And then we sang Third Day, flirted, and played red rover.
I spent virtually my entire childhood and most of my teen years being terrified of God and damnation and horrified by the fact that my closest friends (one Jewish, two non-religious) would end up burning in eternal agony upon death. You will be unsurprised to learn that I went to a Southern Baptist megachurch.
There are many reasons I've moved away from the church, Christianity, and general religion as an adult (and I never experienced anything quite as extreme as the guns blazin' kidnappin' scenario above), but the weird dissonance between "God loves us more than we will ever know" and "He will banish us to never-ending horror, pain, and suffering if we don't believe this one specific thing" is definitely high on the list.
Such a weird fascination with martyrdom within evangelical circles. In Jr High and HS our Bible Study was infatuated with Braveheart and The Patriot and dying for the cause. But those were characters actually fighting oppression. And not the boogeyman of Christian persecution. Our BS leader would always posit that if he had a gun to his head and asked to deny god he’d say, “Pull the trigger MFer.” Anyways, he’s serving two life sentences now…

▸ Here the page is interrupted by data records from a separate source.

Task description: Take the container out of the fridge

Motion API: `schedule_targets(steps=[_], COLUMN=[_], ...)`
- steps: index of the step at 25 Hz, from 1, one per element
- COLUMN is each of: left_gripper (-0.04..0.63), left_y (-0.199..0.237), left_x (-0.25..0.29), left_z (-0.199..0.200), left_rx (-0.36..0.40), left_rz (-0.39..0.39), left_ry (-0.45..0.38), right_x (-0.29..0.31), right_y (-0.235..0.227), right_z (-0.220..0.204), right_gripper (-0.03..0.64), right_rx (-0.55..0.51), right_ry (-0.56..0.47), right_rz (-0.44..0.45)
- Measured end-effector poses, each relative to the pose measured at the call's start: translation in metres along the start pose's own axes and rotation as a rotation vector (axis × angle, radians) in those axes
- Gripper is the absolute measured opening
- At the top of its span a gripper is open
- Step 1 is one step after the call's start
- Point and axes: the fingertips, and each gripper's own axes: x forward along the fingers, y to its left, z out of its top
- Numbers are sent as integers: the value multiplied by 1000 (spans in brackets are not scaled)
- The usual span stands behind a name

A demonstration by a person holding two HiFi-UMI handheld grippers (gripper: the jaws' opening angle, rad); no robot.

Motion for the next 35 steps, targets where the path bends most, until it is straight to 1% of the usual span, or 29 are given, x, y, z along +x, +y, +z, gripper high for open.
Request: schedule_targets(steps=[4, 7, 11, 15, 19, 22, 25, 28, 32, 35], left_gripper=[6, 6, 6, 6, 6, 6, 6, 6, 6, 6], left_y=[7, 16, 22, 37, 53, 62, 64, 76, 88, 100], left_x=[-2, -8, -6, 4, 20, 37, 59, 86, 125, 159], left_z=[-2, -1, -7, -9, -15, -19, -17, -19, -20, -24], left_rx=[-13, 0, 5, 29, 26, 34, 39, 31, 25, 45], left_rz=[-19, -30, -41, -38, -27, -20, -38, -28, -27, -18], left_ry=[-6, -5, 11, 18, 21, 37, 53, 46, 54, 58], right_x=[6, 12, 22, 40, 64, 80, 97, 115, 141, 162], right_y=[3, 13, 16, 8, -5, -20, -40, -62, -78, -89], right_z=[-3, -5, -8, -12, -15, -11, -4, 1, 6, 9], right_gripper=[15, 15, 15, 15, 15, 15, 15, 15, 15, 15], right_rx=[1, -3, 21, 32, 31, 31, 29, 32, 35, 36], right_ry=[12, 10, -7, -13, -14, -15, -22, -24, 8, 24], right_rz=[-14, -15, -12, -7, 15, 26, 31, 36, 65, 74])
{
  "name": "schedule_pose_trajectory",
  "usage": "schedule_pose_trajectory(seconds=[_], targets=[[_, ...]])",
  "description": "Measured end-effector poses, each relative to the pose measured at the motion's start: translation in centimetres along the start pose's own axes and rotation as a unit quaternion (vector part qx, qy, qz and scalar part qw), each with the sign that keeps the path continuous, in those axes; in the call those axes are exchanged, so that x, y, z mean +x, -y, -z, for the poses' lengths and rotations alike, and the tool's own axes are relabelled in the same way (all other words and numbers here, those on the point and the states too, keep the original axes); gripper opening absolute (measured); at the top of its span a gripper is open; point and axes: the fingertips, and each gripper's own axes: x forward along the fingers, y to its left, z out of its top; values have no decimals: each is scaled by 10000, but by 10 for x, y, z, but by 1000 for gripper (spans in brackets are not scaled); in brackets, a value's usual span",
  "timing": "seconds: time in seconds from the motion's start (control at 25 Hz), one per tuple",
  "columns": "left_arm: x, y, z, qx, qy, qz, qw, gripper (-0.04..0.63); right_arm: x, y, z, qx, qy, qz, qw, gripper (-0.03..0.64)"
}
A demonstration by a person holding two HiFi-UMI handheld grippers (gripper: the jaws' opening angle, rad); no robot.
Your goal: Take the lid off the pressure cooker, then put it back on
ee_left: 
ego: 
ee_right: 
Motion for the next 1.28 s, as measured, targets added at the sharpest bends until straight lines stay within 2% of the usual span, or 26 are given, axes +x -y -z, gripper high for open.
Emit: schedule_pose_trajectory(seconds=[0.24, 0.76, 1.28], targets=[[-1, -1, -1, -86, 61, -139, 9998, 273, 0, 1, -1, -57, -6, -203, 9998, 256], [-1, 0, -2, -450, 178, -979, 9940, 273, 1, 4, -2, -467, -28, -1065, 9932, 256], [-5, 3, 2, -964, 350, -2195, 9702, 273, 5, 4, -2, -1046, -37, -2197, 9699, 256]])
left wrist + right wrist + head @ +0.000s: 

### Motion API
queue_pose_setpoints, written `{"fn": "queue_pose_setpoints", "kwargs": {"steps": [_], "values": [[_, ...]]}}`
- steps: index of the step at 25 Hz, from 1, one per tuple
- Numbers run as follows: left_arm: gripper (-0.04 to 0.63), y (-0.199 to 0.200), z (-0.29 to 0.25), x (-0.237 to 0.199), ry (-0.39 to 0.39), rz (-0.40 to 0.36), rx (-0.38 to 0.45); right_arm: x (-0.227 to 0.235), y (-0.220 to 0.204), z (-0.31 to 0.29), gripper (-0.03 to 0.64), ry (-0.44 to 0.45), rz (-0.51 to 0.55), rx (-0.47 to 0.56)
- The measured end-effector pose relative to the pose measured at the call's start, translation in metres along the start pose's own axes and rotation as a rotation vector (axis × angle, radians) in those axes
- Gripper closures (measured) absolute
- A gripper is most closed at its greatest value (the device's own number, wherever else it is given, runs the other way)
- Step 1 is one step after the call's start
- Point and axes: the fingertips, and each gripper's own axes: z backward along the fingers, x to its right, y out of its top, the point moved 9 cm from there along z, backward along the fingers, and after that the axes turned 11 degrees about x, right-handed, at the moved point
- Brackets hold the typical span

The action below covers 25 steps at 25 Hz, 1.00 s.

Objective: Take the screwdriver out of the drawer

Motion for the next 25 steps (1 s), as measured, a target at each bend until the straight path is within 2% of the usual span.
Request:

I grew up in a United Methodist church and I definitely heard the same sort of martyrdom stories (I don't remember if they specifically mentioned Columbine Cassie or if was just a generic, anonymous telling of basically that same story) and everybody had to raise their hands and vow to show the same love and devotion to Christ (the implication obviously being that if you did not you would go to hell, eternal damnation upon your soul, etc). I certainly would say I never experienced anything remotely like what you and others in Southern Baptist churches have. But even in my experience I remember looking around as they were telling the story of this "brave brave heroic girl" and thinking "hey wait a second, this is really fucked up" and it seemed like I was the only one who was thinking like that. I had never fully embraced religion in general anyway so I already felt fairly out of place but the contrast between myself and the rest of my peers was something that always stuck with me. It's weirdly comforting to know that even though I sure felt alone that night in thinking that maybe fetishizing a declaration of faith wasn't really the best lesson to learn about a gunman going into a school, I'm not actually the weird one.
this whole scenario is so incredibly warped. i literally cannot wrap my mind around why anyone would think this is ok.
Spiritual trauma is too real man. I had insomnia for years that I'm pretty sure stemmed from my parents getting in to "spiritual warfare" around when I was 8. I can still vividly remember hearing a cassette tape playing the book Pigs in the Parlor in my dad's office. There were Chick tracks too, and all other manner of sermons and conversations to convince me that at any time there might be demons swirling around me (invisibly) trying to devour my soul and undo my salvation. A couple times, I even saw them, or I thought I did, now I'm not so sure. The insomnia and generalized anxiety I've struggled with as an adult for years makes more sense now, anyways. Thanks for sharing Jason. The whole VBS expanded universe has been very healing for me as well, as another cis het white guy who can only imagine how much more damaging all of it could have been to someone even a little bit more "different."
I know I’m very late to the party in that this post is over a year old, but it really struck a chord with me in a slightly different way.
I grew up going to a progressive Episcopal church in rural Alabama. Yes, those still existed in 2005. I went to school with, almost explicitly, evangelical classmates who often made it their grand crusade to explain to me that my religion, baptism, and faith didn’t count. My couple forays into their youth groups weren’t ever as extreme as this story, or as high production value, but I never came away feeling great as the one kid who didn’t join the lock-in alter call.
Thanks for writing this Jason. It’s nice to know that some of the folks who casually would tell me that I was destined for Hell because I wasn’t dunked at my baptism ultimately came around on a more open-minded flavor of Christianity.
A brief aside, I now live in Germany where evangelism seems to be cold and dead. Folks shutting up and minding their own damn business speaks deeply to my Episcopal roots.
Between the ages of 8 - 14, I was convinced that when the rapture came, I'd be left behind. Fear of Abandonment is real. Now I know that the rapture isn't Biblical, or for that matter, even makes much sense. Like, those early Christians tortured by Nero had to suffer, but somehow we make the cut and get the lifeline out? Seems a bit off to me. It breaks my heart to speak to people who still fret over it.
The weird thing about the CoC is like, I grew up Evangelical for sure, but then I read stories like this or talk to my other evangelical friends and am blown away
Dang. I managed to escape childhood only having simulated death by exposure/starvation (Mormon Pioneer Trek!), and arriving in Hell (ngl, it wasn't that bad).